◆ **Work task**:
The lines to reproduce run from the one containing "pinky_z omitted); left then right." through the end of the records below. Reproduce them exactly and add nothing.

(Stored data)
- - - - -

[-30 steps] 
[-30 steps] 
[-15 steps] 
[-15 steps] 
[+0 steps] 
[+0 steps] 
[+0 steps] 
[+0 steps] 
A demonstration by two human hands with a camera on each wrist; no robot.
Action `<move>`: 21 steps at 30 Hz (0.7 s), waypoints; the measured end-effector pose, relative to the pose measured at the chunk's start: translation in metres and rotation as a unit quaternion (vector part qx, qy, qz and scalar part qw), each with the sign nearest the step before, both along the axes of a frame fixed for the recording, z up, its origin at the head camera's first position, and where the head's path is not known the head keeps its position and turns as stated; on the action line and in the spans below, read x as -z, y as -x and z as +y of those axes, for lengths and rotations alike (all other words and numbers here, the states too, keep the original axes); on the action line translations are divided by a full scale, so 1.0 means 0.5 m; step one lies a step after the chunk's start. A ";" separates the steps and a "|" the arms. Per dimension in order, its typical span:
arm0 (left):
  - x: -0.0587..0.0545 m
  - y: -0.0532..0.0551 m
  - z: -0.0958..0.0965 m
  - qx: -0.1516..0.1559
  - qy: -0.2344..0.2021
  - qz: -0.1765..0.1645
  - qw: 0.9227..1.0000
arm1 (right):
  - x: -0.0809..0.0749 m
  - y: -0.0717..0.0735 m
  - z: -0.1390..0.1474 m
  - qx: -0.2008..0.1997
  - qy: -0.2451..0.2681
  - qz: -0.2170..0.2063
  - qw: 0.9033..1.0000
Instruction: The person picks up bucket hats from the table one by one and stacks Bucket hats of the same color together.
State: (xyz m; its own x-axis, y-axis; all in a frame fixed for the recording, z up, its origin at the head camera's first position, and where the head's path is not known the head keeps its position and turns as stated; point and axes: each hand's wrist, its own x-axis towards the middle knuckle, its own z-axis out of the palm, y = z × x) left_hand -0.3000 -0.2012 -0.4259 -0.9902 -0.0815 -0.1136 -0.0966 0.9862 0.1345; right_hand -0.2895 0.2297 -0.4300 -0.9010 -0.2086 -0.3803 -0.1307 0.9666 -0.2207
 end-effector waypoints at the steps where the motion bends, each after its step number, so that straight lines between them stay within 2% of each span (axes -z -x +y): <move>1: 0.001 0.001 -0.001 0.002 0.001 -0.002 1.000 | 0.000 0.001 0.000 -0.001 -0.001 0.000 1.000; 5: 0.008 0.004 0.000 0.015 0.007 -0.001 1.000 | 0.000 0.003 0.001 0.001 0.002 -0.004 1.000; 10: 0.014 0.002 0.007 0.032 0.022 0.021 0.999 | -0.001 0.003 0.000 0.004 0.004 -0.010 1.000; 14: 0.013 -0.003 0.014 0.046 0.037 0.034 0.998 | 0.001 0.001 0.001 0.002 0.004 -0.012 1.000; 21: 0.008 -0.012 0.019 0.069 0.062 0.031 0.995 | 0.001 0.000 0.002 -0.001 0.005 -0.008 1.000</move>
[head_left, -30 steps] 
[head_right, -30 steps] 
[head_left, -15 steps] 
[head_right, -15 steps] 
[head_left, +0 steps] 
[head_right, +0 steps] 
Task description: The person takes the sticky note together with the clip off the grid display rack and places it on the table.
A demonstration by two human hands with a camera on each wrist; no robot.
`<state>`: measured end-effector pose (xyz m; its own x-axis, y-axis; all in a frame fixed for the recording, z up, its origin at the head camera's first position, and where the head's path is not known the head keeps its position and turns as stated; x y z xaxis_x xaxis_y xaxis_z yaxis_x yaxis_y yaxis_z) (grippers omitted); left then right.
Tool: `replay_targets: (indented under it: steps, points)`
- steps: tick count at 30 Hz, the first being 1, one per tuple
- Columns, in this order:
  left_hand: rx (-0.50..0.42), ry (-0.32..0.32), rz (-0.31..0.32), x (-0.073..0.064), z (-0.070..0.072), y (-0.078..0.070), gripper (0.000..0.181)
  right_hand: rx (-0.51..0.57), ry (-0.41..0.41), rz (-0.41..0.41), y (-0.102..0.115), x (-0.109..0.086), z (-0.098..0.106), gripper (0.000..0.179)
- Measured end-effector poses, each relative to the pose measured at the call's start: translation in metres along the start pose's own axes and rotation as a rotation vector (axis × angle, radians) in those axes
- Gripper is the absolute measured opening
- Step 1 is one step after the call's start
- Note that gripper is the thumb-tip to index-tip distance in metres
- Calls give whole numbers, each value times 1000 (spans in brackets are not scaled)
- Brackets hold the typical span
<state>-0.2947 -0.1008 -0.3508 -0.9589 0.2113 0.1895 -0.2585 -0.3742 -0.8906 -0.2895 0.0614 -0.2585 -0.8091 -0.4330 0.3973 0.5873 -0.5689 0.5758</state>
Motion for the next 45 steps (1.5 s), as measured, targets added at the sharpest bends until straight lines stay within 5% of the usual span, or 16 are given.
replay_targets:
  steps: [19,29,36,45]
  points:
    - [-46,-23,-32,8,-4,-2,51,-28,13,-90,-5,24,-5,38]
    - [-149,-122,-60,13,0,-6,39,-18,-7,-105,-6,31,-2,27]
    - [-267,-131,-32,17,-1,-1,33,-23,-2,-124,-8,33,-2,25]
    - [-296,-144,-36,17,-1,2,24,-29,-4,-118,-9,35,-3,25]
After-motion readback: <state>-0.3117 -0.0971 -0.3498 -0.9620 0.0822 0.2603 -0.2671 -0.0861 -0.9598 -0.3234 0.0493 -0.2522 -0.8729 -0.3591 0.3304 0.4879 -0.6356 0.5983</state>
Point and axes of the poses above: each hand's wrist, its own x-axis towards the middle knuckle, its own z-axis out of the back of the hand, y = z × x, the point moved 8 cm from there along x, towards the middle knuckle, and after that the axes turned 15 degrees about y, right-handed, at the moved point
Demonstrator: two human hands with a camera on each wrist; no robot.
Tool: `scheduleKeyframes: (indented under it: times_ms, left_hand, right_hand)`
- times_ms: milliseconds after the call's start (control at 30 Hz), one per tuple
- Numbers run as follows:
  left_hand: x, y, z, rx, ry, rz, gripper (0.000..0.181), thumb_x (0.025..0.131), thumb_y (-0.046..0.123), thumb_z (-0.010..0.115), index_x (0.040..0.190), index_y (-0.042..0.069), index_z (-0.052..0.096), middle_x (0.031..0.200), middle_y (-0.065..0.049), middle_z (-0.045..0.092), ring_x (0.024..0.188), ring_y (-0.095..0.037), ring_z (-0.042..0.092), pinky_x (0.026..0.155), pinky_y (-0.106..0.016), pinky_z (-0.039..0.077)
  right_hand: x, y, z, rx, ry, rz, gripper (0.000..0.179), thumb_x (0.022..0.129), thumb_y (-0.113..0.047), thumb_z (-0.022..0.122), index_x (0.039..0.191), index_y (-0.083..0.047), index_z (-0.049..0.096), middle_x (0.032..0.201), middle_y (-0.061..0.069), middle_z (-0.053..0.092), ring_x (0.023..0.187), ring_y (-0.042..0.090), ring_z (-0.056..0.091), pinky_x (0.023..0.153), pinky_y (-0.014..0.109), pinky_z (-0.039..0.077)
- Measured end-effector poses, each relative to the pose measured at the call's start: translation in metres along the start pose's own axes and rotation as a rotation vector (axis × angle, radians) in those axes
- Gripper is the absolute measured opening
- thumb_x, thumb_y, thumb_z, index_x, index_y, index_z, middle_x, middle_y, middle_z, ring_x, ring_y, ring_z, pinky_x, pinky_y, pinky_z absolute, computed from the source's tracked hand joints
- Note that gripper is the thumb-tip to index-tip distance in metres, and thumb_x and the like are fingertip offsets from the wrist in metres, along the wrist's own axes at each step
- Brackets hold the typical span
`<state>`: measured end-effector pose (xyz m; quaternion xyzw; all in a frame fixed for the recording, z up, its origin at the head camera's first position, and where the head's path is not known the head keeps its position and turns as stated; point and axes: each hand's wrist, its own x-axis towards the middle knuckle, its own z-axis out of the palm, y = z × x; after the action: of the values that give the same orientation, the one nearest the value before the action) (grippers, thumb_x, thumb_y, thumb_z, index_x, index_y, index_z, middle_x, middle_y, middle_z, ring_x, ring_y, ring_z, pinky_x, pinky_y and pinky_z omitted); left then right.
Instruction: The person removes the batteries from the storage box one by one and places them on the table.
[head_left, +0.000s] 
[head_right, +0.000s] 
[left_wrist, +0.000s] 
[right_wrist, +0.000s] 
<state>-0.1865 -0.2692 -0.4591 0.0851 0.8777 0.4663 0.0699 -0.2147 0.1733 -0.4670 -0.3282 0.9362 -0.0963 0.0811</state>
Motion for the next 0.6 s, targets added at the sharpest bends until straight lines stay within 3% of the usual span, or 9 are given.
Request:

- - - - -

◆ **Solution**:
`<state>`: measured end-effector pose (xyz m; quaternion xyzw; all in a frame fixed for the recording, z up, its origin at the head camera's first position, and where the head's path is not known the head keeps its position and turns as stated; point and axes: each hand's wrist, its own x-axis towards the middle knuckle, its own z-axis out of the palm, y = z × x; after the action: of the values that give the same orientation, the one nearest the value before the action) (grippers, thumb_x, thumb_y, thumb_z, index_x, index_y, index_z, middle_x, middle_y, middle_z, ring_x, ring_y, ring_z, pinky_x, pinky_y and pinky_z omitted); left then right.
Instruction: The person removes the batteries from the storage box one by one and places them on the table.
[head_left, +0.000s] 
[head_right, +0.000s] 
[left_wrist, +0.000s] 
[right_wrist, +0.000s] 
<state>-0.1865 -0.2692 -0.4591 0.0851 0.8777 0.4663 0.0699 -0.2147 0.1733 -0.4670 -0.3282 0.9362 -0.0963 0.0811</state>
Motion for the next 0.6 s, targets added at the sharpest bends until straight lines stay within 3% of the usual span, or 9 are given.
Request:

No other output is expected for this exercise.